* About this task *
Verbatim output of the full listing is required.

BEGIN Raw data

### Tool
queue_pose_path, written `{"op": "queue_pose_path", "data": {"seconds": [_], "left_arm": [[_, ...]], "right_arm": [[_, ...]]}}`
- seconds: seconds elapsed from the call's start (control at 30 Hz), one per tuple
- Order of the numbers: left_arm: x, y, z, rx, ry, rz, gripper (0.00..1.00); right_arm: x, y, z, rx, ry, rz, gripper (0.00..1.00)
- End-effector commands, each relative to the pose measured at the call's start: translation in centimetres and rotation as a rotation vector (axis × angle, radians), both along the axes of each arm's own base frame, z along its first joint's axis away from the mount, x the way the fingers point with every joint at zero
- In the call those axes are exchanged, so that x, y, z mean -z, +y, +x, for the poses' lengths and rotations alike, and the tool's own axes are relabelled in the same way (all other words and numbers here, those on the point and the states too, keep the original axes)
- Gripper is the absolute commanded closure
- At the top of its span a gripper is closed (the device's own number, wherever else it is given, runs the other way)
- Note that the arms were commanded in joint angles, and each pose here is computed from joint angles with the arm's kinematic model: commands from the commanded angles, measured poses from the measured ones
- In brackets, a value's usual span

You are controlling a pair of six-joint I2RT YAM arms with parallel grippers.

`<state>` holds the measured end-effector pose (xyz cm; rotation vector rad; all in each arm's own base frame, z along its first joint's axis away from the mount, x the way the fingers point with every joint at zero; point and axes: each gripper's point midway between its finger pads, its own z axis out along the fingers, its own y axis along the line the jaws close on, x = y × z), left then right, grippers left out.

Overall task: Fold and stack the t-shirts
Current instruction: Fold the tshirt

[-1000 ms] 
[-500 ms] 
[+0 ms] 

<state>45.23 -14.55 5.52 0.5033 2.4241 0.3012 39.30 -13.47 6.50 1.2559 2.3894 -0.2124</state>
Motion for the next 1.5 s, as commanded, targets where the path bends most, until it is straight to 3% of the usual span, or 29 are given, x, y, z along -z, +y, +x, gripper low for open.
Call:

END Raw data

* Finished task *
### Tool
queue_pose_path, written `{"op": "queue_pose_path", "data": {"seconds": [_], "left_arm": [[_, ...]], "right_arm": [[_, ...]]}}`
- seconds: seconds elapsed from the call's start (control at 30 Hz), one per tuple
- Order of the numbers: left_arm: x, y, z, rx, ry, rz, gripper (0.00..1.00); right_arm: x, y, z, rx, ry, rz, gripper (0.00..1.00)
- End-effector commands, each relative to the pose measured at the call's start: translation in centimetres and rotation as a rotation vector (axis × angle, radians), both along the axes of each arm's own base frame, z along its first joint's axis away from the mount, x the way the fingers point with every joint at zero
- In the call those axes are exchanged, so that x, y, z mean -z, +y, +x, for the poses' lengths and rotations alike, and the tool's own axes are relabelled in the same way (all other words and numbers here, those on the point and the states too, keep the original axes)
- Gripper is the absolute commanded closure
- At the top of its span a gripper is closed (the device's own number, wherever else it is given, runs the other way)
- Note that the arms were commanded in joint angles, and each pose here is computed from joint angles with the arm's kinematic model: commands from the commanded angles, measured poses from the measured ones
- In brackets, a value's usual span

You are controlling a pair of six-joint I2RT YAM arms with parallel grippers.

`<state>` holds the measured end-effector pose (xyz cm; rotation vector rad; all in each arm's own base frame, z along its first joint's axis away from the mount, x the way the fingers point with every joint at zero; point and axes: each gripper's point midway between its finger pads, its own z axis out along the fingers, its own y axis along the line the jaws close on, x = y × z), left then right, grippers left out.

Overall task: Fold and stack the t-shirts
Current instruction: Fold the tshirt

[-1000 ms] 
[-500 ms] 
[+0 ms] 

<state>45.23 -14.55 5.52 0.5033 2.4241 0.3012 39.30 -13.47 6.50 1.2559 2.3894 -0.2124</state>
Motion for the next 1.5 s, as commanded, targets where the path bends most, until it is straight to 3% of the usual span, or 29 are given, x, y, z along -z, +y, +x, gripper low for open.
Call:

Work on this exercise has been finished.